9.3 Right to Restriction of Processing (“Right to Blocking”)

For one of the following reasons, you may require us to restrict the processing of your personal data:

• If you deny the accuracy of the data until we have had the opportunity to verify the accuracy of the data;
• If the data is processed unlawfully, but instead of deletion, you only require the restriction of the use of personal data;
• Although we no longer need your personal data for the purposes of processing, you still need it to assert, exercise or defend your rights;
• If you have objected to the processing and it is not yet clear whether your legitimate interests outweigh ours.

9.4 Right to Object

9.4.1 Case-specific Right to Object

If the processing is in the public interest or on the basis of a balance of interests, you have the right to object to the processing for reasons that arise from your particular situation. If we do so, we will not process your personal data unless we can prove compelling legitimate reasons for processing your data that override your interests, rights and freedoms, or because your personal information is used to assert, exercise or defend legal claims. The objection does not preclude the lawfulness of the processing up to the time of the objection.

9.4.2 Marketing Objection

In cases where your personal data is used for marketing purposes, you can object to this form of processing at any time. We will no longer process your personal data for these purposes.

The objection can be free of form and should be addressed to:

MOBISYS Mobile Informationssysteme GmbH
Altrottstraße 26
69190 Walldorf
Email: info@mobisys.de
Phone: +49 6227 8635-0

9.5 Right to Data Portability

You have the right to receive personal data you have given us for processing on request in a portable and machine-readable format.

9.6 Right to Lodge a Complaint with a Supervisory Authority (Art. 77 GDPR)

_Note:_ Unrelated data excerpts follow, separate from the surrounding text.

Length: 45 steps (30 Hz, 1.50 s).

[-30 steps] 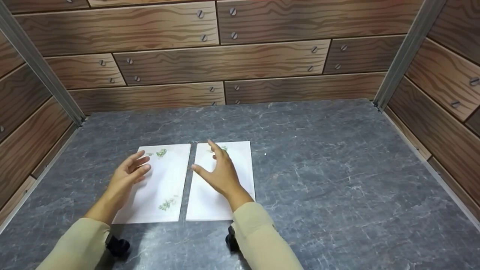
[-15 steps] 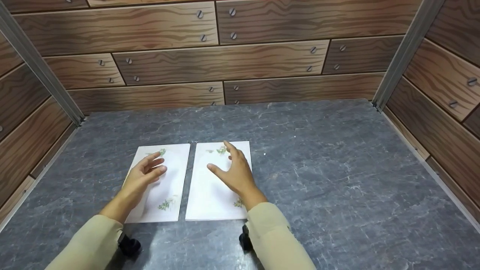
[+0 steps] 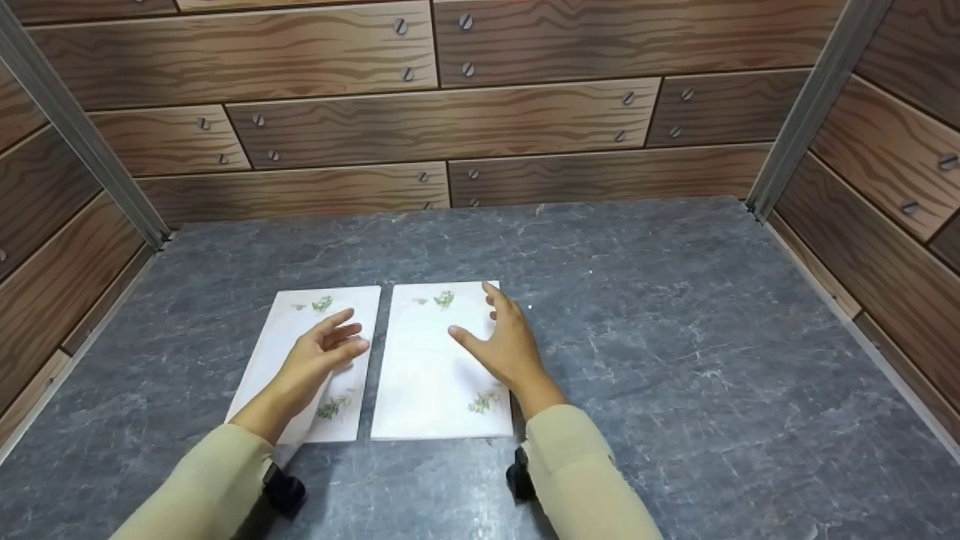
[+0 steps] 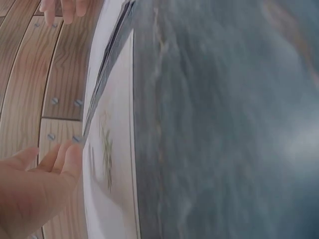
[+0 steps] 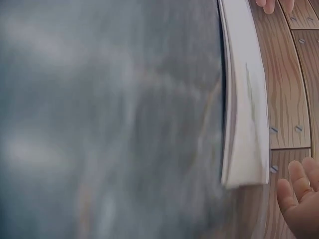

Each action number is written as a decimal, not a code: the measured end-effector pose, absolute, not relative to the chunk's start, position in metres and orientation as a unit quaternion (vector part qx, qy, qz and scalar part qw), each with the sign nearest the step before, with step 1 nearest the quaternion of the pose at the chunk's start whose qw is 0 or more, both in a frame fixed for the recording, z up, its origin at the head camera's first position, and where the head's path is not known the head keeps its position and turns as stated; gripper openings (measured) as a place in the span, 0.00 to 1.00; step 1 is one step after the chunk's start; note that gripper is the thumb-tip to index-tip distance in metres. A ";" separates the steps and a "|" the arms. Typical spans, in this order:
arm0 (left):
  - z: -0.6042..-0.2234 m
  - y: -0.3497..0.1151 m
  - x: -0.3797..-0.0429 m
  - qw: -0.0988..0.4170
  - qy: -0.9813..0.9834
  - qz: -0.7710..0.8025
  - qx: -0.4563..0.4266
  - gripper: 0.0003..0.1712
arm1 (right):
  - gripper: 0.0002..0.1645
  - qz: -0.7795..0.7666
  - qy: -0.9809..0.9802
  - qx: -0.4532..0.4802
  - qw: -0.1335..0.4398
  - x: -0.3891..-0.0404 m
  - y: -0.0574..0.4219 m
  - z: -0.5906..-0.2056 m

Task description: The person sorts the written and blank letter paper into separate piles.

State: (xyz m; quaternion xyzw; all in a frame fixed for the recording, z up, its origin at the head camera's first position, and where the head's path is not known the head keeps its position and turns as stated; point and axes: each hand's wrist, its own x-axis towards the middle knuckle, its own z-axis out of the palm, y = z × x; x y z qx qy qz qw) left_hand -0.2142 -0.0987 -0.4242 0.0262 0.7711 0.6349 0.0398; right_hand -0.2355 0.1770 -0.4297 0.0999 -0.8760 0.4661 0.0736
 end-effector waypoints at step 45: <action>-0.428 -0.069 -0.216 0.090 0.753 0.651 0.000 0.42 | 0.46 0.430 -0.903 0.010 -0.012 -0.225 0.200 -0.433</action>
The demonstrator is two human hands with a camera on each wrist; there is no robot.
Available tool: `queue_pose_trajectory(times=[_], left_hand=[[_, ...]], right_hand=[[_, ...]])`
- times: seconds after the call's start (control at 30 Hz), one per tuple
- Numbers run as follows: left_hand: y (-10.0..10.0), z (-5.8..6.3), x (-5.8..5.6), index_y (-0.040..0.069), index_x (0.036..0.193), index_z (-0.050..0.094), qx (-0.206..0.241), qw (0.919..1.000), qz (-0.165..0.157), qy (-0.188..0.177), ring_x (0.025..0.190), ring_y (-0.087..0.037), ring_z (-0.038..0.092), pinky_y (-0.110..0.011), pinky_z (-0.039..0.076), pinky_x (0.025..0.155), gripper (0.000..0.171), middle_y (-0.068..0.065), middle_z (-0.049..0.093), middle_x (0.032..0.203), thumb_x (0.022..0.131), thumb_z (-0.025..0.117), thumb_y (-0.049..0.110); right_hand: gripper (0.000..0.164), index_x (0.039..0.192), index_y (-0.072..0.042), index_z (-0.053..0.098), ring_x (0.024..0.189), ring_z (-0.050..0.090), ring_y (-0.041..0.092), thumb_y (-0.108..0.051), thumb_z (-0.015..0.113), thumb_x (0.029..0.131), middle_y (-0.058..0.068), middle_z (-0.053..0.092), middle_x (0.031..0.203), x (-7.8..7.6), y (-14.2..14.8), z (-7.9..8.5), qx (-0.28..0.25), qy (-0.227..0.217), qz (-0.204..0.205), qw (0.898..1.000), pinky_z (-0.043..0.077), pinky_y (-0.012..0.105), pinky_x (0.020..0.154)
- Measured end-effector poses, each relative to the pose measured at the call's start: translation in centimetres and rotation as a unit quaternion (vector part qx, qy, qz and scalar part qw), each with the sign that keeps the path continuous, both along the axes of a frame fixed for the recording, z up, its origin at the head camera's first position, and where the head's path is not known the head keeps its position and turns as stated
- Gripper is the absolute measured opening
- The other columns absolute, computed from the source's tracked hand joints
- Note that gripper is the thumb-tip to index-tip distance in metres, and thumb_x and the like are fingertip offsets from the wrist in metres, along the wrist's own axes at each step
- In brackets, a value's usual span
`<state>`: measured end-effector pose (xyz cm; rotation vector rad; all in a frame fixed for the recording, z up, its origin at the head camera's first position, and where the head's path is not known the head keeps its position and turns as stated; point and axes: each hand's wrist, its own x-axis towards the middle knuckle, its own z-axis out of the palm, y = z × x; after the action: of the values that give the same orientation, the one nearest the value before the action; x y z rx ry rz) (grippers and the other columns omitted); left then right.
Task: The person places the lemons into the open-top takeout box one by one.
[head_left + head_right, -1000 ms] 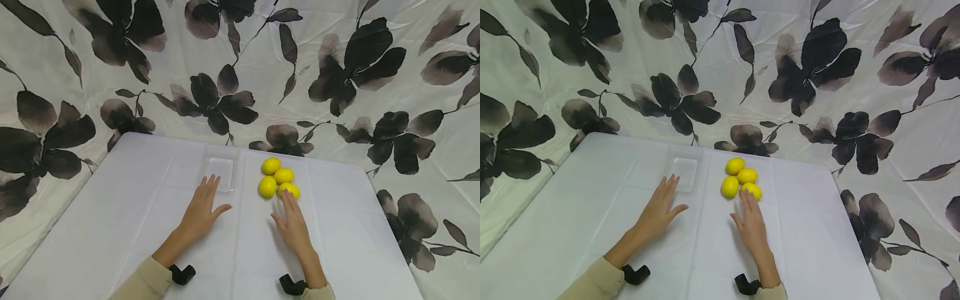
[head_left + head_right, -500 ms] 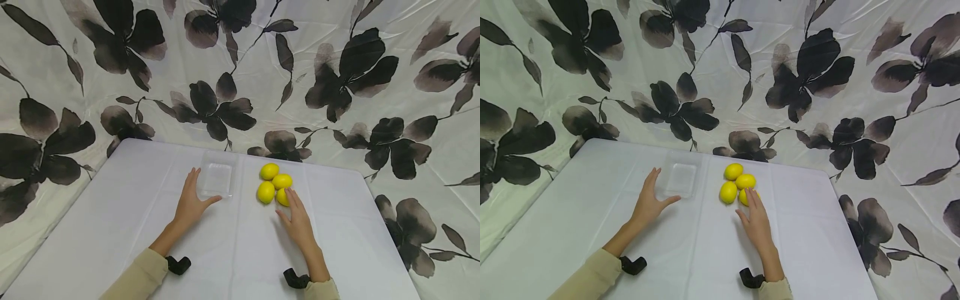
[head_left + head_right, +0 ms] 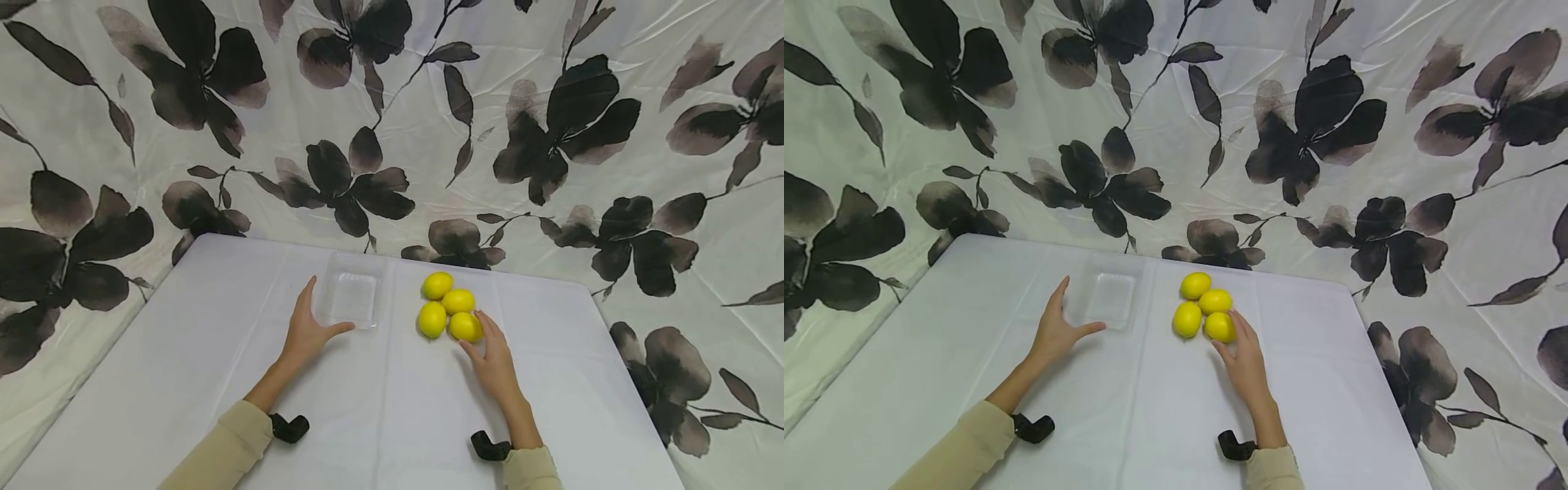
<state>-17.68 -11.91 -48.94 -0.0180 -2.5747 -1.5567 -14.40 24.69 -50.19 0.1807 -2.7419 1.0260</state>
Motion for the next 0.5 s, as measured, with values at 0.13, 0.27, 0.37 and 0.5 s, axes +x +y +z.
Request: queue_pose_trajectory(times=[0.13, 0.27, 0.37, 0.5], left_hand=[[-0.2, -0.3, -0.4, 0.014, 0.160, 0.007, 0.033, 0.9991, -0.007, -0.027, 0.152, -0.034, 0.016, -0.053, 0.025, 0.122, 0.123, -0.012, 0.014, 0.165, 0.071, 0.090, 0.036], [-0.4, -0.5, -0.8, 0.012, 0.160, 0.004, 0.068, 0.9967, -0.019, -0.040, 0.153, -0.034, 0.013, -0.050, 0.025, 0.123, 0.123, -0.010, 0.009, 0.167, 0.074, 0.088, 0.035], [-0.4, -0.9, -0.9, 0.012, 0.160, 0.002, 0.080, 0.9956, -0.023, -0.042, 0.152, -0.035, 0.013, -0.052, 0.025, 0.122, 0.123, -0.011, 0.008, 0.167, 0.074, 0.089, 0.031], [-0.4, -1.5, -1.1, 0.012, 0.159, -0.001, 0.102, 0.9933, -0.033, -0.042, 0.152, -0.037, 0.012, -0.052, 0.023, 0.123, 0.126, -0.014, 0.006, 0.166, 0.073, 0.089, 0.025]], right_hand=[[0.071, 0.153, -0.010, 0.033, 0.146, 0.031, 0.034, -0.028, 0.068, 0.094, 0.015, 0.034, 0.157, -0.5, 0.4, -0.4, -0.060, -0.041, -0.003, 0.997, 0.028, 0.054, 0.120], [0.071, 0.153, -0.011, 0.033, 0.142, 0.036, 0.036, -0.028, 0.069, 0.094, 0.017, 0.034, 0.156, -1.1, 0.6, -0.7, -0.098, -0.056, -0.011, 0.994, 0.035, 0.053, 0.117], [0.070, 0.152, -0.011, 0.035, 0.139, 0.039, 0.037, -0.027, 0.070, 0.093, 0.018, 0.036, 0.154, -1.3, 0.7, -0.8, -0.111, -0.065, -0.017, 0.992, 0.038, 0.053, 0.115], [0.068, 0.150, -0.010, 0.038, 0.138, 0.041, 0.036, -0.025, 0.071, 0.093, 0.019, 0.038, 0.152, -1.5, 0.9, -1.2, -0.118, -0.072, -0.019, 0.990, 0.038, 0.053, 0.115]])
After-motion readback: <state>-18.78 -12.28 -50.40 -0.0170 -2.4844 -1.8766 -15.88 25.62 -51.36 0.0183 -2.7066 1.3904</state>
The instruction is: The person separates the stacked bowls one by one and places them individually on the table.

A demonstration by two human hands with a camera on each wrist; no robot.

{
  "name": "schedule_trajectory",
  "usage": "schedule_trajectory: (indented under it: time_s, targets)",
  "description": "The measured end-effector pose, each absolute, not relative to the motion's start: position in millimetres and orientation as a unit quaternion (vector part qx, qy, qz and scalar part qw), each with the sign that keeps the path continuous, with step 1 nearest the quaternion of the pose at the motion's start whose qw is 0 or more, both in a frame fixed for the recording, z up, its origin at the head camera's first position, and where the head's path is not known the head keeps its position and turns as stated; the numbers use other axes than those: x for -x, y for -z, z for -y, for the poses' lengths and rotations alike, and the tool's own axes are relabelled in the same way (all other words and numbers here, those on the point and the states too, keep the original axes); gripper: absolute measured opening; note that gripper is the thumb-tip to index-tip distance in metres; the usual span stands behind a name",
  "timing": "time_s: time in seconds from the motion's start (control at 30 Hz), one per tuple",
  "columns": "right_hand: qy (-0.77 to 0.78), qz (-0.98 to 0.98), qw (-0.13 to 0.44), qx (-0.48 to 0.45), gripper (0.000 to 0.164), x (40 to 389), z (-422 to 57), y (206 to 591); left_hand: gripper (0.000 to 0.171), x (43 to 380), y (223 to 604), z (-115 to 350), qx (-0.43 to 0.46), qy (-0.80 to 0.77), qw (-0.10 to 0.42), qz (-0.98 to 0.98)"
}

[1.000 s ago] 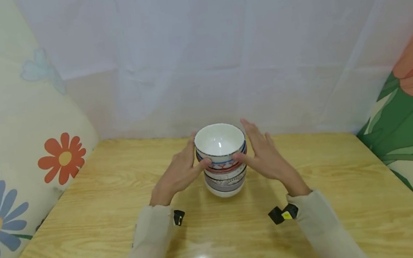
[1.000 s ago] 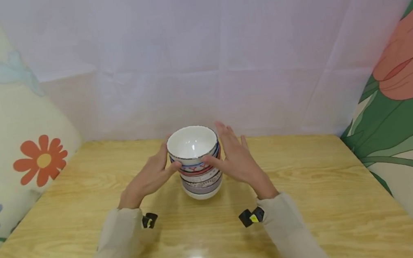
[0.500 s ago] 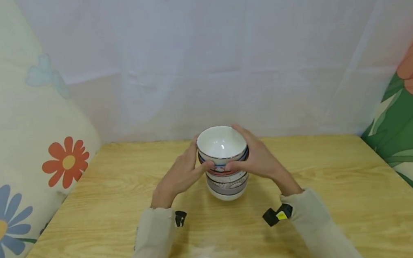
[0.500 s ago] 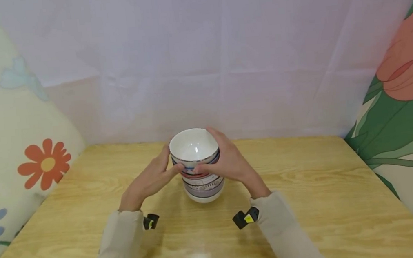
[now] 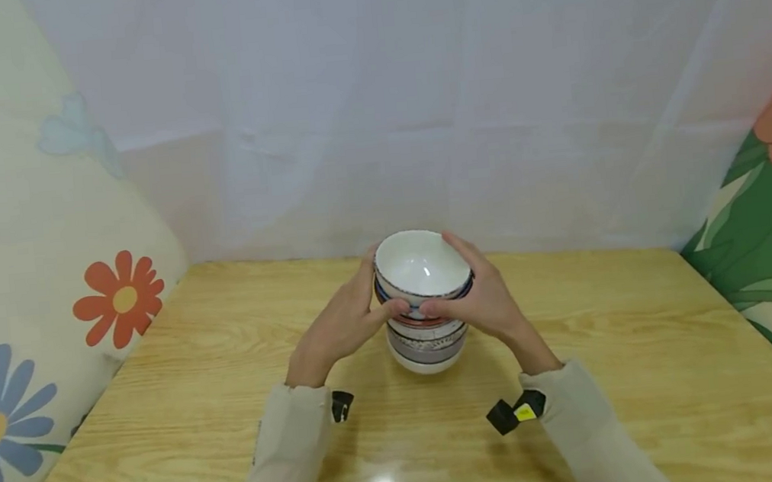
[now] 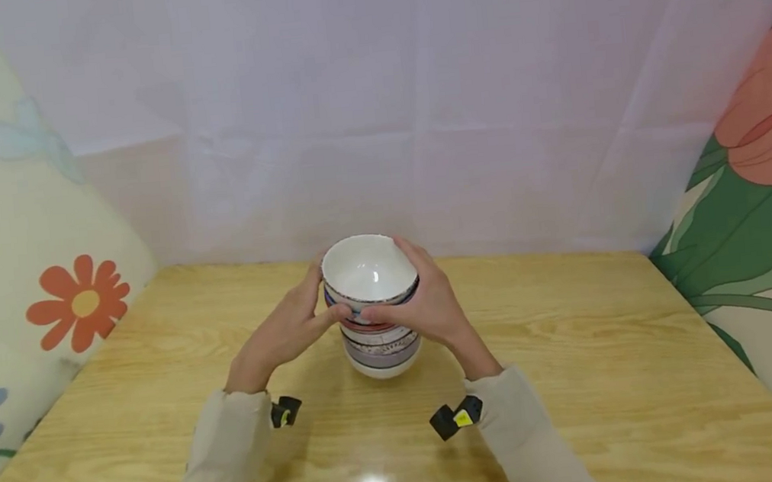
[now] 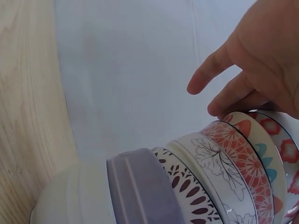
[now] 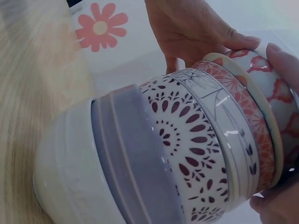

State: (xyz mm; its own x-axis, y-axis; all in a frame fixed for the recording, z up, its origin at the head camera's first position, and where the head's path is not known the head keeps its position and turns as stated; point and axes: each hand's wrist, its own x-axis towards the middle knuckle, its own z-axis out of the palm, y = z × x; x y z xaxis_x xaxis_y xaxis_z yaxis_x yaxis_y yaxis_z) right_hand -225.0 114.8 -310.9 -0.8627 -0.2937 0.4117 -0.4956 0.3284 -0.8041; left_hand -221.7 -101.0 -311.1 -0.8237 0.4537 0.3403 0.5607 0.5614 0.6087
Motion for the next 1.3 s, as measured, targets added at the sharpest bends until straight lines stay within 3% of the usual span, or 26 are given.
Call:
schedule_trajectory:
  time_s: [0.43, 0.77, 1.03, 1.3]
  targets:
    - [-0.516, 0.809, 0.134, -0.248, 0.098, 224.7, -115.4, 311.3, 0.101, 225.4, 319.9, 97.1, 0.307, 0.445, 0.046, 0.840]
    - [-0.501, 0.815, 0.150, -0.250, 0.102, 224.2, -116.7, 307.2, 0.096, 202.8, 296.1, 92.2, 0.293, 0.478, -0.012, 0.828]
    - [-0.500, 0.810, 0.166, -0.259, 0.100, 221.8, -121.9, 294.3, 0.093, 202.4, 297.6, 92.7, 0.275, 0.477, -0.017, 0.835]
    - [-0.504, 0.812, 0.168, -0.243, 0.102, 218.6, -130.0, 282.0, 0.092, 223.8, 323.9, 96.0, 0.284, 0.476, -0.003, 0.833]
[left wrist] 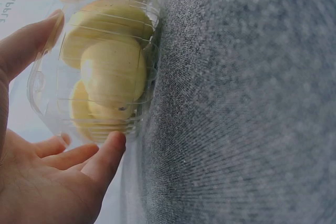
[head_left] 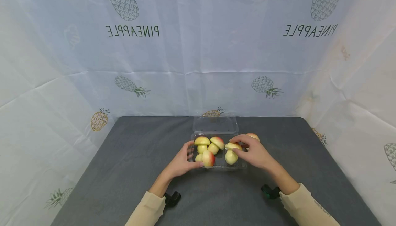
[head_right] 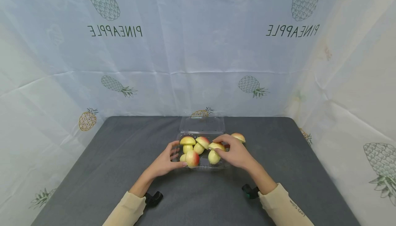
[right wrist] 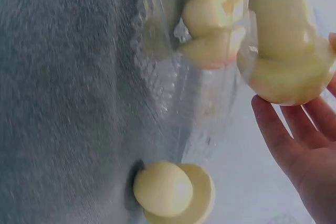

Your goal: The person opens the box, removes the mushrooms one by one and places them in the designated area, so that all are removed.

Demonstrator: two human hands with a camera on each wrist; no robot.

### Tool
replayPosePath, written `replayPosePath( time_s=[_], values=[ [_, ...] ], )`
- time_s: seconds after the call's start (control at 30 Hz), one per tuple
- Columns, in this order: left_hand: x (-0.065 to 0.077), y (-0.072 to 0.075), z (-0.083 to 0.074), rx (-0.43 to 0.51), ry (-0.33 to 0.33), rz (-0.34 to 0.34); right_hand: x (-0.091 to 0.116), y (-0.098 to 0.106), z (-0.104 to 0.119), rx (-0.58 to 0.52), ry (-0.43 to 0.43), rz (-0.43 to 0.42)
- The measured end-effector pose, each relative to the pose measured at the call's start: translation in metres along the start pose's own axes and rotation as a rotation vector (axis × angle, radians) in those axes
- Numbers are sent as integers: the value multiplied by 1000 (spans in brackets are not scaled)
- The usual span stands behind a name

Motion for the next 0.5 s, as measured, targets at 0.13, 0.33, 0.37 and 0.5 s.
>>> replayPosePath(
  time_s=[0.13, 0.33, 0.37, 0.5],
  values=[
    [0, 0, -1, -1, -1, 1, 1, 10, 0, 14, 4, -19],
    [1, 1, -1, 4, 0, -1, 2, 23, 1, 36, -10, -34],
    [1, 1, -1, 3, 1, -3, 2, 24, 1, 44, -7, -34],
    [0, 0, -1, 1, 0, -4, 4, 29, 2, 68, 18, -25]
  ],
)
Point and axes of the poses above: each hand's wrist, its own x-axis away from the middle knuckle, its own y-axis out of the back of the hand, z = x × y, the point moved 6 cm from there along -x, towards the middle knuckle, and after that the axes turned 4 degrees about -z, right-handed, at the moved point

We try to process your requests and claims as quickly as possible in order to protect your rights accordingly. However, depending on the frequency of requests, it may take up to 30 days before we can inform you about your concern.

If it takes longer, we will promptly notify you of the reasons for the delay and discuss the further procedure with you.
In some cases we are not allow or may not give you any information. If legally permissible, we will inform you of the reason for the refusal of the information.
However, if you are not satisfied with our responses and reactions or believe that we are violating applicable data protection laws, you are free to file a complaint with both our Privacy Officer and the appropriate supervisory authority. The supervisory authority responsible for us is:

The State Representative for Data Protection and Freedom-of-Information Baden-Württemberg
Mailbox 10 29 32 70025 Stuttgart
Phone: 0711/61 55 41-0
Fax: 0711/61 55 41-15
Email: poststelle@lfdi.bwl.de

10 Modification to the Privacy Statement

We reserve the right to change this privacy statement at any time in accordance with the applicable privacy policy regulations. The current status is September 2023.